■ Work instruction: From the entries below, copy every line that has the word "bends".

..............................

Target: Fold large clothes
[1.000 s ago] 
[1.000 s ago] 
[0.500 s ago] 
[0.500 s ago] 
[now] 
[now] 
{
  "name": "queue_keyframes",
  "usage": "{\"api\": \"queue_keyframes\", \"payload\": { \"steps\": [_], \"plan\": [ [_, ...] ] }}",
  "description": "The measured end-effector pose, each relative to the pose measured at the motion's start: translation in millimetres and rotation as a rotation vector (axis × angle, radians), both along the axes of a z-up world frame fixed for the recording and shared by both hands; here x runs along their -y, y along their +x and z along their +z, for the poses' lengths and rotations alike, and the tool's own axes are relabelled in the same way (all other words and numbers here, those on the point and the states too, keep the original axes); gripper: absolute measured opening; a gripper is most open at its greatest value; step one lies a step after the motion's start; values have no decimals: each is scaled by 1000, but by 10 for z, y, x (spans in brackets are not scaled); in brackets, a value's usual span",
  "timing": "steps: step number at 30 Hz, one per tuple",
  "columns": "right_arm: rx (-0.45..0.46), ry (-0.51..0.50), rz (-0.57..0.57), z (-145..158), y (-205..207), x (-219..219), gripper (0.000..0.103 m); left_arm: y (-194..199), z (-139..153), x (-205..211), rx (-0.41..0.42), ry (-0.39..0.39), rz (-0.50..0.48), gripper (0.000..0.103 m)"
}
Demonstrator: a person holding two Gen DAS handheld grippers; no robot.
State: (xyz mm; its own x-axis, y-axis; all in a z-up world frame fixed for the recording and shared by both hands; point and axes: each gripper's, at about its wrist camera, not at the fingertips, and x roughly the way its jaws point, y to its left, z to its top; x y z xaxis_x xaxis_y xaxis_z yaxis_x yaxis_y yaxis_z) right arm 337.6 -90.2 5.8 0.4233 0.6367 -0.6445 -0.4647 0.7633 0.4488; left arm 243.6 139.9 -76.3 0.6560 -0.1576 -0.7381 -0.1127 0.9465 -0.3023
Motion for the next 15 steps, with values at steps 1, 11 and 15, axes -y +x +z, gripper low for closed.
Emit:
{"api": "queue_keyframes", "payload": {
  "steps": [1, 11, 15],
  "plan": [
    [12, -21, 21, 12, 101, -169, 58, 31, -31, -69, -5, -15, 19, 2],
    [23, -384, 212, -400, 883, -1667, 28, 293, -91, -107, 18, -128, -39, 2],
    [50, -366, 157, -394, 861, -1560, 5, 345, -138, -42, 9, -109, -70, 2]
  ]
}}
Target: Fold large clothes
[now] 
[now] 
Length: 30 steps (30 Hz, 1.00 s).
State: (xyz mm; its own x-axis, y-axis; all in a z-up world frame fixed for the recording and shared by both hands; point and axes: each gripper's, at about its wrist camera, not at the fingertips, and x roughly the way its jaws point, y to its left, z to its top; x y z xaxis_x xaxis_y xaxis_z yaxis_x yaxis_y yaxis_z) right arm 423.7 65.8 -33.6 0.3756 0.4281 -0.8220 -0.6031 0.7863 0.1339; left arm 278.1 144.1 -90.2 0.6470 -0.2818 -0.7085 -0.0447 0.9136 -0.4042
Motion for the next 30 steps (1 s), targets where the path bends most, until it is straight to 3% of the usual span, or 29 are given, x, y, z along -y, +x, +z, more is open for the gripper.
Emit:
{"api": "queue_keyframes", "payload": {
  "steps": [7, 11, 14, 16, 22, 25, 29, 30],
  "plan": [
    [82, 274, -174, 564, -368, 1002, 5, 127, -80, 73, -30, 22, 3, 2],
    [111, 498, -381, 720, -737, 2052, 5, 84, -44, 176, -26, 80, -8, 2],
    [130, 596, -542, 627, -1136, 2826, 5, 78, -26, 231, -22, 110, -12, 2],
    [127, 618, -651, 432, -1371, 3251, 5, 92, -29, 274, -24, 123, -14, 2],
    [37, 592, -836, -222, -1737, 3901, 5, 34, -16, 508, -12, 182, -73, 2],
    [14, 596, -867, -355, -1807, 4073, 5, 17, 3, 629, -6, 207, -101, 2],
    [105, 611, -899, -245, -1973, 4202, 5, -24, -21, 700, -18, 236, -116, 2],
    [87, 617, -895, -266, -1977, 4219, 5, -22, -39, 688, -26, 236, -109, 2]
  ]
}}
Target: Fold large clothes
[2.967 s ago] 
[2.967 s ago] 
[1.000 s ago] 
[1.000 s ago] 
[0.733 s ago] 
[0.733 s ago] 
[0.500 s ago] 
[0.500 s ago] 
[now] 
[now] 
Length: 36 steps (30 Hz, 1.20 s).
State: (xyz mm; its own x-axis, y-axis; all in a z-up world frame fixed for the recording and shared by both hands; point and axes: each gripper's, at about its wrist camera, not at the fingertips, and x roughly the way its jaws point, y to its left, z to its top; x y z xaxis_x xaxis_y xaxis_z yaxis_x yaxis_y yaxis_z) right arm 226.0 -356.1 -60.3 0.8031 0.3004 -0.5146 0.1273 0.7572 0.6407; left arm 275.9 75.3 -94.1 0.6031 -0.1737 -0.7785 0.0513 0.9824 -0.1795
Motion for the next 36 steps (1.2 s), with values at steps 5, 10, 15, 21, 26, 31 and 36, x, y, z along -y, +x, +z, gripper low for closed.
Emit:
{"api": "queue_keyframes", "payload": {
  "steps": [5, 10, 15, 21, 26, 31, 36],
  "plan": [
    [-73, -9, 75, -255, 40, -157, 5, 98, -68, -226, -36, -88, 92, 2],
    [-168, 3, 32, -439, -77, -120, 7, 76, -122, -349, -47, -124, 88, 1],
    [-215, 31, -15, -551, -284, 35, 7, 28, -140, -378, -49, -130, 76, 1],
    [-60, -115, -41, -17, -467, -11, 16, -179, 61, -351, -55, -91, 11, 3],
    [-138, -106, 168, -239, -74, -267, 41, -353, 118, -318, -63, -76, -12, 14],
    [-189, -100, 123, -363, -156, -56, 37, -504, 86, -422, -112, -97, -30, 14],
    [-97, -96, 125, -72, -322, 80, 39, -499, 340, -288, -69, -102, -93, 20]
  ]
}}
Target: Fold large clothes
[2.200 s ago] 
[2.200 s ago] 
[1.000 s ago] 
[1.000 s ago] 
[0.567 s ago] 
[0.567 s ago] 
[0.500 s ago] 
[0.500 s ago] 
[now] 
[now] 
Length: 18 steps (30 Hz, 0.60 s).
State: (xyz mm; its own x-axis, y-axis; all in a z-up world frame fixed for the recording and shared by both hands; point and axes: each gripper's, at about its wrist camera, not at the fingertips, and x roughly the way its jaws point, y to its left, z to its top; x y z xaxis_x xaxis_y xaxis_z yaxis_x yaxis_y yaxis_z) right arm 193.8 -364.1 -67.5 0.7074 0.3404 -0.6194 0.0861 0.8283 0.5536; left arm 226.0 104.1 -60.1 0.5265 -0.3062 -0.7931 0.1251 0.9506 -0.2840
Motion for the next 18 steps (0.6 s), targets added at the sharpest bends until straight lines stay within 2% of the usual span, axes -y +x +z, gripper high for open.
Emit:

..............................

■ Output of the exercise:
Motion for the next 30 steps (1 s), targets where the path bends most, until it is straight to 3% of the usual span, or 29 are given, x, y, z along -y, +x, +z, more is open for the gripper.
Motion for the next 18 steps (0.6 s), targets added at the sharpest bends until straight lines stay within 2% of the usual span, axes -y +x +z, gripper high for open.

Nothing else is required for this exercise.